New blocks can be scheduled as soon as an SM has sufficient unused resources to support the new block. It is not necessary for the SM to be completely drained of blocks before new blocks can be scheduled.
As pointed out in the comments, if you now ask for public documentation to support this assertion, I'm not sure I can point to it. However it's possible to create a test case and prove this to yourself.
In a nutshell, you would create a block-specialized kernel that would launch many blocks. The first block on each SM would discover and declare itself using atomics. These blocks would "persist" until all other blocks had completed, using a block-completed counter (again, using atomics, similar to the threadfence reduction sample code). All other blocks that are not the first to launch on a given SM would simply exit. The completion of such a code, as opposed to it hanging, would be the proof that other blocks can be scheduled even if some blocks are still resident.

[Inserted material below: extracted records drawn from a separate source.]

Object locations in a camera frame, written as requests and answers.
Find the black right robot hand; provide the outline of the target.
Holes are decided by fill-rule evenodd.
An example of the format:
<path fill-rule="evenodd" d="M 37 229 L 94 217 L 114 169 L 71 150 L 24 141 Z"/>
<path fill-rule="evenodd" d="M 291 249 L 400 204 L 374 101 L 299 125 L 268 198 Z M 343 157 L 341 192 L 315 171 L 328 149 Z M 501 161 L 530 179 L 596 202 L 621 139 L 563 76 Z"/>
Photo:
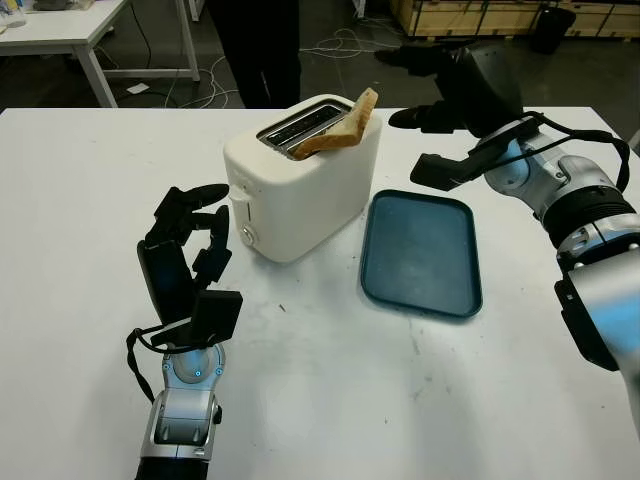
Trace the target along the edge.
<path fill-rule="evenodd" d="M 504 51 L 473 40 L 406 44 L 374 57 L 417 77 L 435 77 L 441 98 L 394 113 L 389 125 L 428 134 L 467 130 L 483 138 L 523 113 L 520 87 Z"/>

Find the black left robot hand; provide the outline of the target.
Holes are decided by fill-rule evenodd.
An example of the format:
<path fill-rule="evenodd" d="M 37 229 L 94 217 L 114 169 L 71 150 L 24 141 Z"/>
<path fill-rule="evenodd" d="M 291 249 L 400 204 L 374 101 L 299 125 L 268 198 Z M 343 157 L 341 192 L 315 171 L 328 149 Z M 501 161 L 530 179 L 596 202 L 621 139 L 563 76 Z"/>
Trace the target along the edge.
<path fill-rule="evenodd" d="M 214 213 L 201 211 L 228 193 L 227 184 L 187 191 L 171 187 L 154 212 L 152 228 L 137 244 L 143 277 L 164 325 L 189 317 L 198 293 L 220 279 L 231 259 L 229 208 L 222 205 Z M 209 232 L 210 244 L 189 266 L 183 247 L 191 233 L 200 230 Z"/>

Here is a fully worked example:
$ cat t743.cu
#include <stdio.h>
#include <stdint.h>
#include <stdlib.h>
#define NB 1000
// increase array length here if your GPU has more than 32 SMs
#define MAX_SM 32
// set HANG_TEST to 1 to demonstrate a hang for test purposes
#define HANG_TEST 0
#define cudaCheckErrors(msg) \
do { \
cudaError_t __err = cudaGetLastError(); \
if (__err != cudaSuccess) { \
fprintf(stderr, "Fatal error: %s (%s at %s:%d)\n", \
msg, cudaGetErrorString(__err), \
__FILE__, __LINE__); \
fprintf(stderr, "*** FAILED - ABORTING\n"); \
exit(1); \
} \
} while (0)
static __device__ __inline__ uint32_t __smid(){
uint32_t smid;
asm volatile("mov.u32 %0, %%smid;" : "=r"(smid));
return smid;}
__device__ volatile int blocks_completed = 0;
// increase array length here if your GPU has more than 32 SMs
__device__ int first_SM[MAX_SM];
// launch with one thread per block only
__global__ void tkernel(int num_blocks, int num_SMs){
int my_SM = __smid();
int im_not_first = atomicCAS(first_SM+my_SM, 0, 1);
if (!im_not_first){
while (blocks_completed < (num_blocks-num_SMs+HANG_TEST));
}
atomicAdd((int *)&blocks_completed, 1);
}
int main(int argc, char *argv[]){
unsigned my_dev = 0;
if (argc > 1) my_dev = atoi(argv[1]);
cudaSetDevice(my_dev);
cudaCheckErrors("invalid CUDA device");
int tot_SM = 0;
cudaDeviceGetAttribute(&tot_SM, cudaDevAttrMultiProcessorCount, my_dev);
cudaCheckErrors("CUDA error");
if (tot_SM > MAX_SM) {printf("program configuration error\n"); return 1;}
printf("running on device %d, with %d SMs\n", my_dev, tot_SM);
int temp[MAX_SM];
for (int i = 0; i < MAX_SM; i++) temp[i] = 0;
cudaMemcpyToSymbol(first_SM, temp, MAX_SM*sizeof(int));
cudaCheckErrors("cudaMemcpyToSymbol fail");
tkernel<<<NB, 1>>>(NB, tot_SM);
cudaDeviceSynchronize();
cudaCheckErrors("kernel error");
}
$ nvcc -o t743 t743.cu
$ ./t743 0
running on device 0, with 15 SMs
$ ./t743 1
running on device 1, with 1 SMs
$ ./t743 2
I have tested the above code on linux with CUDA 7, on a K40c, C2075, and Quadro NVS 310 GPU. It doesn't hang.
To answer your second question, a block generally remains on the SM on which it was first scheduled. One possible exception is in the case of CUDA dynamic parallelism.